10. In a latter case State of Kerala and Anr. v. N.M. Thomas and Ors. : (1976)ILLJ376SC one of us (Fazal Ali, J.) after analysing the Judgment delivered by all the Judges in the kesvananda Bharati's case (supra) on the importance of the Directive Principles observed as follows :

In view of the principles adumbrated by this Court it is clear that the Directive Principles form the fundamental feature and the social conscience of the Constitution and the Constitution enjoins upon the State to implement these directive principles. The directives thus provide the policy, the guidelines and the end of socio-economic freedom of Articles 14 and 16 are the means to implement the policy to achieve the ends sought to be promoted by the directive principles. So far as the courts are concerned where there is no apparent inconsistency between the directive principles contained in Part III, which in fact supplement each other, there is no difficulty in putting a harmonious construction, which advances the object of the Constitution. Once this basic fact is kept in mind, the interpretation of Articles 14 and 16 and their scope and ambit become as clear as day.
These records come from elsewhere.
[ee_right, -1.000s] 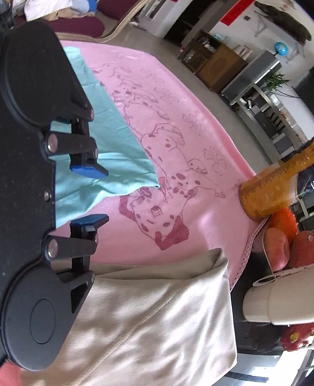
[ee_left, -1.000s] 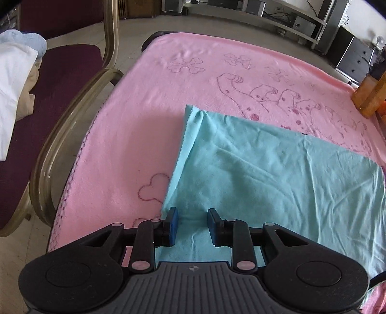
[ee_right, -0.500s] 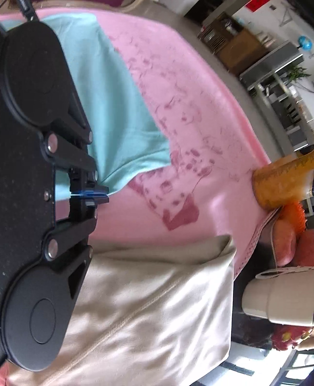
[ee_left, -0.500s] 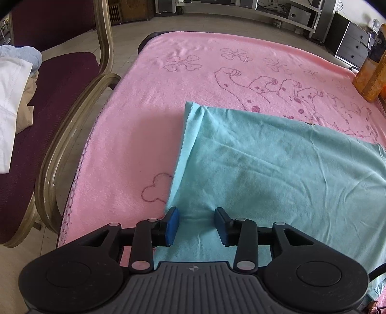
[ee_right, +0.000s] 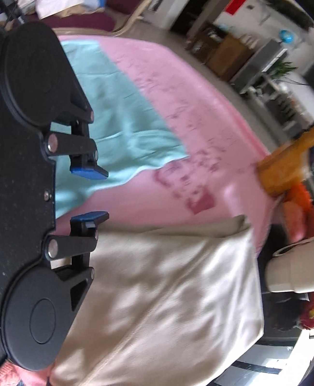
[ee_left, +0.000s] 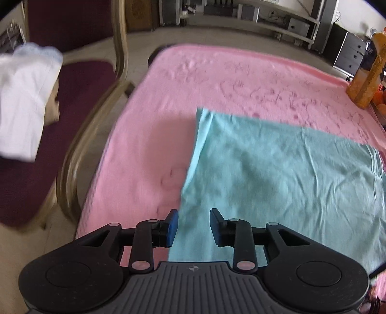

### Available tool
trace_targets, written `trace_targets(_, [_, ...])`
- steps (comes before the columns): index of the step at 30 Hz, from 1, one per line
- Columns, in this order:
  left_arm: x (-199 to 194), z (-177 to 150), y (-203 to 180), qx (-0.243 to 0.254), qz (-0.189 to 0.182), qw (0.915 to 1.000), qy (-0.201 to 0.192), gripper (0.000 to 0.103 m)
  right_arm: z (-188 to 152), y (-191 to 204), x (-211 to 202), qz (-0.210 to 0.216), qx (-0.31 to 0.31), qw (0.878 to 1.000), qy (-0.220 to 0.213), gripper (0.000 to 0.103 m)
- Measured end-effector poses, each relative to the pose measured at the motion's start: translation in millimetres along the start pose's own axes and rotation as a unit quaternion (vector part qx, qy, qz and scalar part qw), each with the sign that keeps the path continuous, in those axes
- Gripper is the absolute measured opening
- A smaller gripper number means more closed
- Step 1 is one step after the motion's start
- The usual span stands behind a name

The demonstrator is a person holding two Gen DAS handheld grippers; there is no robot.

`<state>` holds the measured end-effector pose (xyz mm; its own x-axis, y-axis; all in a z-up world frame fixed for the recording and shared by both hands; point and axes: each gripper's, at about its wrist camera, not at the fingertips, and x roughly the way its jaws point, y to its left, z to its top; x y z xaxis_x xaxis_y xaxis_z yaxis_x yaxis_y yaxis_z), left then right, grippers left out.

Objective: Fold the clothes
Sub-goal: 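Pinch the folded shirt edge with the right gripper and straighten it, release, then move both open grippers over the folded aqua shirt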

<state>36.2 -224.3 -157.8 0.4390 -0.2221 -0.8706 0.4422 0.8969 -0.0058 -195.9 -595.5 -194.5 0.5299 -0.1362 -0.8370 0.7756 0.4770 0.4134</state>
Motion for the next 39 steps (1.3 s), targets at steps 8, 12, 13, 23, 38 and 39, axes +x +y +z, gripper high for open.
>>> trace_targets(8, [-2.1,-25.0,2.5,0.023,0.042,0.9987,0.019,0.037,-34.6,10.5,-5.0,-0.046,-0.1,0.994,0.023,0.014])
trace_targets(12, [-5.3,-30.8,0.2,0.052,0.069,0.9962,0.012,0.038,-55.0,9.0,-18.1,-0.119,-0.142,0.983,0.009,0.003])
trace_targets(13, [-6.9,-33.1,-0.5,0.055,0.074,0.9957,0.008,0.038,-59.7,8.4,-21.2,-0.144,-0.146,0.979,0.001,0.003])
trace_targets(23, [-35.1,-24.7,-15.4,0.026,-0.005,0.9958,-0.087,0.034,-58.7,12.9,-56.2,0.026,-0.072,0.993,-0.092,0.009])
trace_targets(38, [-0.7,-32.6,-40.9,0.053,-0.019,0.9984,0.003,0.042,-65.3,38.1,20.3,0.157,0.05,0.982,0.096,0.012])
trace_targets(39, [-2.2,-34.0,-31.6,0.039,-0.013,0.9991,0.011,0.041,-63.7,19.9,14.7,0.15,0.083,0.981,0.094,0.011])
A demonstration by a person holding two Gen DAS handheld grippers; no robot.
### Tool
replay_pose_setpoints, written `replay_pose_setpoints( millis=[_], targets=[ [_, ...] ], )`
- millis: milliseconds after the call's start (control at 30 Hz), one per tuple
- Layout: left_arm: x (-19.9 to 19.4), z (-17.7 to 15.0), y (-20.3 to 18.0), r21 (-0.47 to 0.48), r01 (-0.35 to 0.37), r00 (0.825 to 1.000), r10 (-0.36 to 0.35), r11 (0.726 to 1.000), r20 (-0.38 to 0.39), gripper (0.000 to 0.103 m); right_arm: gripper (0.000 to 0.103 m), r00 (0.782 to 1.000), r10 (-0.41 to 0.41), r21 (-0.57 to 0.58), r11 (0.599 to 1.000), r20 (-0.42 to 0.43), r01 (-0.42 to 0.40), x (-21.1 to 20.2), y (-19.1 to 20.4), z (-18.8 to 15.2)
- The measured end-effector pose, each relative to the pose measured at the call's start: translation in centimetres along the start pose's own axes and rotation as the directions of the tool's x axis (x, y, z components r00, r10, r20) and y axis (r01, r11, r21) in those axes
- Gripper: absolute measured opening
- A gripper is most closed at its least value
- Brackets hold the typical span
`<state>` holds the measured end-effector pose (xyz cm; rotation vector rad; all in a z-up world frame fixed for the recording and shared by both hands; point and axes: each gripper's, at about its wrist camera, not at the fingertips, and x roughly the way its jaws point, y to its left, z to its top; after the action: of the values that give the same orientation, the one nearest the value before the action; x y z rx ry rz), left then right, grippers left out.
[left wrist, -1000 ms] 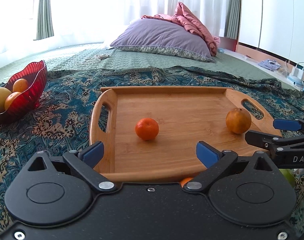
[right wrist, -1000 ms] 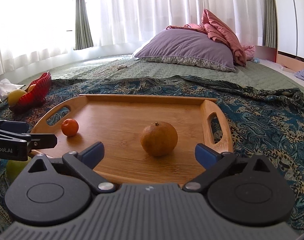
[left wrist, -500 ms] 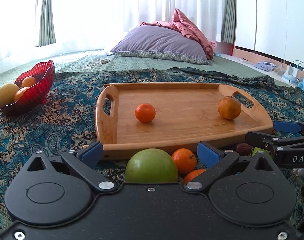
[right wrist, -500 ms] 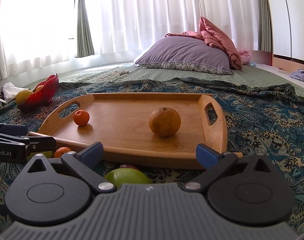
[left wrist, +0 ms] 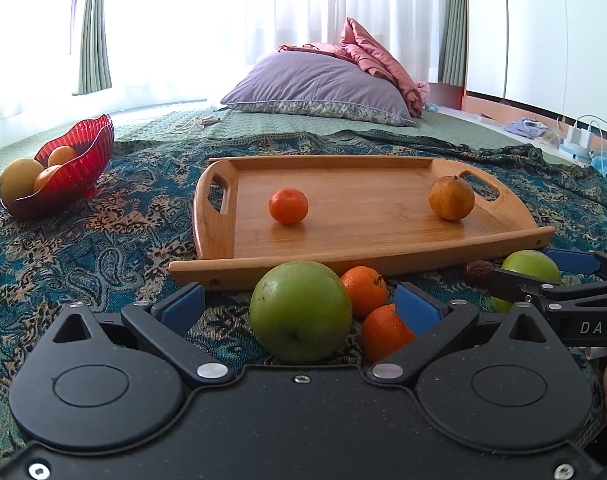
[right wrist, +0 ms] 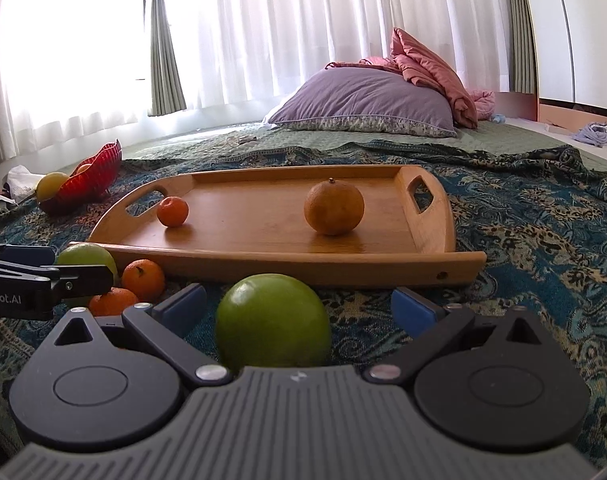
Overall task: Organize fruits
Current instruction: 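Move the right gripper to the large green fruit while the left approaches a green apple, then grasp the large green fruit with the right gripper while the left grasps the green apple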
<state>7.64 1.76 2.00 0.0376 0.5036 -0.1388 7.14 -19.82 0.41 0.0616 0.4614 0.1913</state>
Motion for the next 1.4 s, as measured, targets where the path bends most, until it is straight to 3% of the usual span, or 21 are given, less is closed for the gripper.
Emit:
replay_pose_setpoints(
  millis=[367, 600, 933, 1133, 1400],
  targets=[
    [-0.5, -0.4, 0.1, -0.008, 0.012, 1.0, -0.012, 1.0, 0.019, 0.1, 0.103, 1.0, -0.013, -0.045, 0.999, 0.028, 0.015, -0.5, 0.8, -0.7],
    [-0.7, -0.4, 0.1, -0.021, 0.04, 0.999, -0.04, 0.999, 0.009, 0.083, 0.103, 1.0, -0.001, -0.084, 0.996, 0.014, 0.002, -0.4, 1.2, -0.8],
    [-1.0, -0.2, 0.0, -0.028, 0.045, 0.999, -0.045, 0.999, 0.005, 0.063, 0.086, 0.999, 0.027, -0.048, 0.998, -0.031, -0.028, 0.1, 0.6, -0.8],
    [-1.1, -0.1, 0.6, -0.041, 0.038, 0.999, -0.038, 0.998, -0.004, 0.06, 0.078, 0.999, 0.032, -0.067, 0.997, -0.039, -0.035, 0.1, 0.8, -1.1],
    [-0.3, -0.3, 1.0, -0.088, 0.04, 0.998, -0.044, 0.995, -0.039, 0.059, 0.077, 0.999, 0.034, -0.069, 0.997, -0.039, -0.037, 0.0, 0.9, -1.3]
  ],
)
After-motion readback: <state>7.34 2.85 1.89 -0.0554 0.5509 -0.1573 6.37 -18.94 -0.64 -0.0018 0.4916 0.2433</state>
11. In the case of The State of Bombay v. R.M.D. Chamarbaugwala [1957] S.C.R. 874 at 921 this Court while stressing the importance of directive principles contained in the Constitution observed as follows :

The avowed purpose of our Constitution is to create a welfare State. The directive principles of State policy set forth in Part IV of our Constitution enjoin upon the State the duty to strive to promote the welfare of the people by securing and protecting, as effectively as it may, a social order in which justice, social, economic and political, shall inform all the institutions of the national life

12. In the Case of Fatehchand Himmatlal and Ors. v. State of Maharashtra etc. (supra) the Constitution Bench of this Court observed as follows :

Incorporation of Directive Principles of State Policy casting the high duty upon the State to strive to promote the welfare of the people by securing and protecting as effectively as it may, a social order in which justice-social, economic and political-shall inform all the institutions of the national life, is not idle print but command to action. We can never forget, except at our peril, that the Constitution obligates the State to ensure an adequate means of livelihood to its citizens and to see that the health and strength of workers, men and women, are not abused, that exploitation, moral and material, shall be extradited. In short, State action defending the weaker sections from social injustice and all forms of exploitation and raising the standard of living of the people, necessarily imply that economic activities, attired as trade or business or commerce, can be de-recognised as trade or business.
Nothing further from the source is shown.